Взрослому человеку сложно признать, что у него появились проблемы с самим собой. Анка, конечно, жаловалась и на шефиню-истеричку, и на известную любой женщине усталость «налаженного быта», как она ее называла. Даже на недавно появившееся очередное сердечное увлечение успела наябедничать лучшей подруге Валюхе, проживавшей этажом ниже. Но признаться в том, что непорядок кроется не в других, а в тебе, не так-то просто. Да и как скажешь? «У меня появилась проблема»? Или: «Меня стали мучить кошмары»?
— Вот, точно, — говорила Валюха, стаскивая с волос бигуди перед зеркалом в ванной, — все зло от них, проклятых! Ту бабу в фильме цитировать можно дословно! Я ему всю жизнь отдала, а он?
Собиралась она при этом на очередную свиданку с очередным же хахалем.
Анка, молча скорчившись на диване, наблюдала за ней через коридор пустыми глазами, и из всей тирады, перемежавшийся чертыханиями, связанными с запутавшимися в бигуди волосами, слышала только одно: «Все зло от них, проклятых!» — А кто это — они? — вдруг спросила она.

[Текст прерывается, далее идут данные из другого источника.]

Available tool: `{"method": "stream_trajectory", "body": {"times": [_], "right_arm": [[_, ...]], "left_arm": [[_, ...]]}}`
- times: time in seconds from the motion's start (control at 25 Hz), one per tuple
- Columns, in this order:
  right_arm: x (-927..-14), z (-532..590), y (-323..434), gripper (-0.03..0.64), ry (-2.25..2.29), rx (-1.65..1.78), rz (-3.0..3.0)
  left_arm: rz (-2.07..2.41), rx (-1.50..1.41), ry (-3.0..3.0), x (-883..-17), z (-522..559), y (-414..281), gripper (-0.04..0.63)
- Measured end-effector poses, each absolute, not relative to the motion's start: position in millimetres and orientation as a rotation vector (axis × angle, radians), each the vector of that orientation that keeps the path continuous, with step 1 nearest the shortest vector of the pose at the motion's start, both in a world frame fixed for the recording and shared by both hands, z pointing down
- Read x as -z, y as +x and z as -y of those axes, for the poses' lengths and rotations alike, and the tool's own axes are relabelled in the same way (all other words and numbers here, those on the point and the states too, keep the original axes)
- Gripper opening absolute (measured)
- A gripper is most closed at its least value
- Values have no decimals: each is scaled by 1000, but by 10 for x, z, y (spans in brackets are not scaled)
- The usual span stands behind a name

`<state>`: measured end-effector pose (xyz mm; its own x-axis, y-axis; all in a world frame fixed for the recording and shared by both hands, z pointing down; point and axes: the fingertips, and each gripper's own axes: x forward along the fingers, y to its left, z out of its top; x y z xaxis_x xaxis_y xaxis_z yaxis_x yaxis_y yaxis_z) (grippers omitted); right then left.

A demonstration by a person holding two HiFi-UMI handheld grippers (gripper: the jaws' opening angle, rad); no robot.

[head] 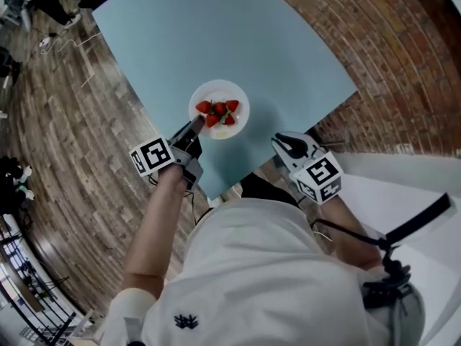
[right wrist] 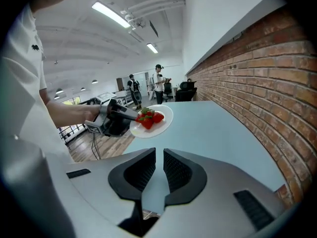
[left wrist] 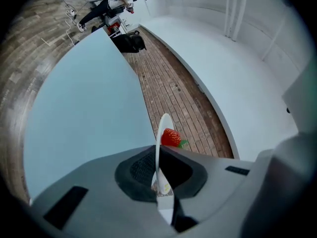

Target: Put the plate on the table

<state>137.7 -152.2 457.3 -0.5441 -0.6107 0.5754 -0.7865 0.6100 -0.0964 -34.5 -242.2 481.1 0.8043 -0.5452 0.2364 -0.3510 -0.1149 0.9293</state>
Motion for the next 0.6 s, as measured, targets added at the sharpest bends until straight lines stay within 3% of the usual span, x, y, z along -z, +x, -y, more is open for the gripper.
{"method": "stream_trajectory", "body": {"times": [0.6], "right_arm": [[-5043,2233,1923,46,963,-613,2260]], "left_arm": [[748,173,1579,-6207,4006,353,11]]}}
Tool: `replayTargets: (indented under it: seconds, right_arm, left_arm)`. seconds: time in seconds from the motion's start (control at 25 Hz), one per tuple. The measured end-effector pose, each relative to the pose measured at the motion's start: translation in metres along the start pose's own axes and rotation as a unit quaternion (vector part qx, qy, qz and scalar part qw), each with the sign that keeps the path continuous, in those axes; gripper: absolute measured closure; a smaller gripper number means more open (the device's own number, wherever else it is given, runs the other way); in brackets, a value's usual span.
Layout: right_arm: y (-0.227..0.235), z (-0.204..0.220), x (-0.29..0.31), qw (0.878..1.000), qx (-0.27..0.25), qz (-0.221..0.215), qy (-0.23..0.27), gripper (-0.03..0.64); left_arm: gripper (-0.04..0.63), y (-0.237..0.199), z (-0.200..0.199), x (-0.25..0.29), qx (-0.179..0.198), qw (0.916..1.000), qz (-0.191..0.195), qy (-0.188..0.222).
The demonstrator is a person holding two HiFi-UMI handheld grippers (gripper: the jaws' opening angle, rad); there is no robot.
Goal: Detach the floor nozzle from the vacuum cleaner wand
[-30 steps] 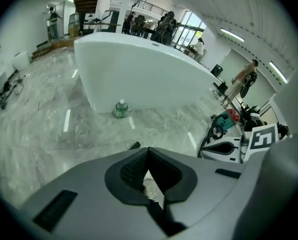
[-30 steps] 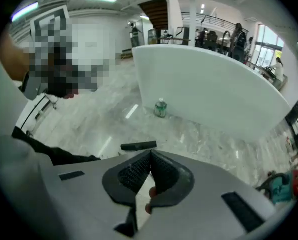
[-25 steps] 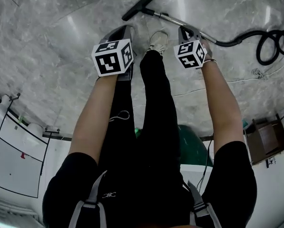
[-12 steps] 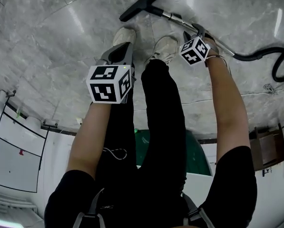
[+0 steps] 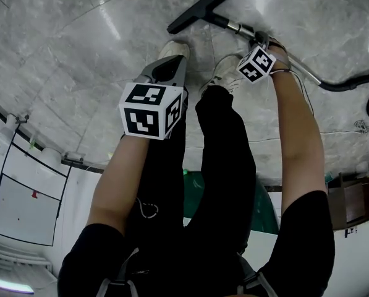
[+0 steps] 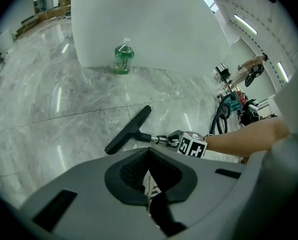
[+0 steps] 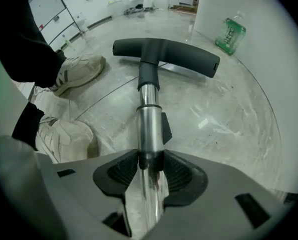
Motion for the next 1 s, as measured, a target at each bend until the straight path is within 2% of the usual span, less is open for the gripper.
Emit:
replayTargets:
  seconds: [0.08, 0.16, 0.24, 0.36, 0.48, 0.56, 0.64, 0.76, 0.92, 1.0]
  right_arm:
    - [-0.001, -0.001, -0.009, 1.000, -0.004, -0.008, 0.001, 0.439]
    - [-0.006, -0.011, -0.027, 1.000, -0.008, -0.014, 0.015, 0.440]
    - [-0.010, -0.030, -0.054, 0.999, -0.010, -0.013, 0.037, 0.440]
    - [-0.004, -0.044, -0.103, 0.997, -0.010, -0.007, 0.082, 0.440]
    - [0.007, -0.057, -0.154, 0.991, 0.003, -0.009, 0.131, 0.440]
    - [0.015, -0.075, -0.187, 0.987, 0.017, -0.012, 0.162, 0.440]
    - [0.019, -0.088, -0.219, 0.982, 0.024, -0.017, 0.187, 0.440]
    - [0.014, -0.101, -0.259, 0.976, 0.017, -0.032, 0.216, 0.440]
    - [-0.006, -0.116, -0.293, 0.971, -0.010, -0.061, 0.230, 0.440]
    - [-0.013, -0.118, -0.306, 0.969, -0.011, -0.074, 0.237, 0.440]
  left_arm:
    - [0.598, 0.003, -0.001, -0.003, 0.000, 1.0000, 0.005, -0.001]
    - [0.598, 0.001, -0.003, -0.014, -0.019, 0.9996, 0.014, 0.012]
    - [0.598, -0.006, -0.005, -0.027, -0.066, 0.9965, 0.040, 0.032]
    - [0.598, 0.007, -0.010, -0.037, -0.136, 0.9841, 0.091, 0.069]
    - [0.410, 0.030, -0.020, -0.041, -0.147, 0.9780, 0.113, 0.096]
    - [0.390, 0.032, -0.029, -0.045, -0.155, 0.9755, 0.116, 0.105]
    - [0.382, 0.035, -0.037, -0.054, -0.184, 0.9676, 0.121, 0.123]
    - [0.377, 0.032, -0.052, -0.069, -0.223, 0.9521, 0.116, 0.175]
    - [0.377, 0.023, -0.072, -0.083, -0.232, 0.9353, 0.099, 0.248]
    - [0.379, 0.022, -0.074, -0.091, -0.258, 0.9177, 0.101, 0.284]
Point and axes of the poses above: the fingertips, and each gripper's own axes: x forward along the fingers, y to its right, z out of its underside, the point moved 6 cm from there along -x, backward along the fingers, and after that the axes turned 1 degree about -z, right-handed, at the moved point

Валюха повела на нее накрашенным глазом.
— Ты чего, подруга, не слушаешь, что ль?
— Я пойду, — сказала Анка, и поспешно выйдя в общий коридор, прислонилась к стене.
Ей неимоверно хотелось спать. Но было еще мясо. Размораживающийся кусок потел в миске у мойки и ждал своего часа. А есть надо было всем.
Анка закрыла за собой дверь, и заглянула в комнату дочери — той не было, должно быть ушла к подруге. Муж лежал на диване, и в его глазах гипнотически мерцали два синих экрана.
Она помыла руки, закрылась на кухне, включила радио, и принялась за мясо. Большущий кровавый кус показался ей теплым, хотя размораживать его она выставила недавно. Она брезгливо бросила его в раковину — смыть сукровицу, но вода вдруг с шипением и паром вырвалась из крана. Анка едва успела выхватить кусок из-под струи, окрасившейся в ржавчину, и, от неожиданности, так и застыла, с кровоточащим мясом в руках. Кухня внезапно поплыла туманом, а пресловутое мясо зашевелилось в ладонях. Вскрикнув, она уронила его и оглянулась на дверь — не слышал ли муж? Но в коридоре ничто не промелькнуло, и она перевела взгляд вниз, туда, где в кровавой луже лежал кусок. Плоти. Она поняла это внезапно. Это мясо было прежде живой плотью, а нынче ту плоть терзали черви в земле, и часть ее оказалась здесь, почему-то на ее кухне, а из крана все лилась и лилась дымящаяся кровь, а вовсе не ржавчина. Дом пошатнулся, она ясно ощутила движение под ногами, но люстра не шелохнулась, свет не мигнул, и соседние здания за окном, освещенные почти целиком в этот вечер выходного дня, так и остались на своем месте. Неладное творилось только с ней. Она смотрела безумным взором то в окно — в вечернее спокойствие города, то вниз — на истекающие останки неведомого тела, то на кран, из которого, не переставая, лилась кровь, и думала: «Боже, откуда же ее столько?». И ответ пришел неожиданно и просто: «Снизу, из подвала»….
Молча она прошла в ванную, смыла с рук кровь, расчесалась и умылась, и ушла в спальню, походя сказав мужу: «Я уронила мясо, подними, помой, и убери в холодильник — завтра приготовлю!». И таким голосом она это сказала, что голубые экраны только растерянно мигнули и пошли выполнять.
Анка легла в постель. Простыни приятно холодили горячую кожу. Сверху, снизу, слева и справа дом жил своей жизнью — этот шум мегаполиса никогда не оставлял тех, кто попадал в его сети. Странно, но ей и не понадобилось накрывать голову подушкой, чтобы избавиться от него.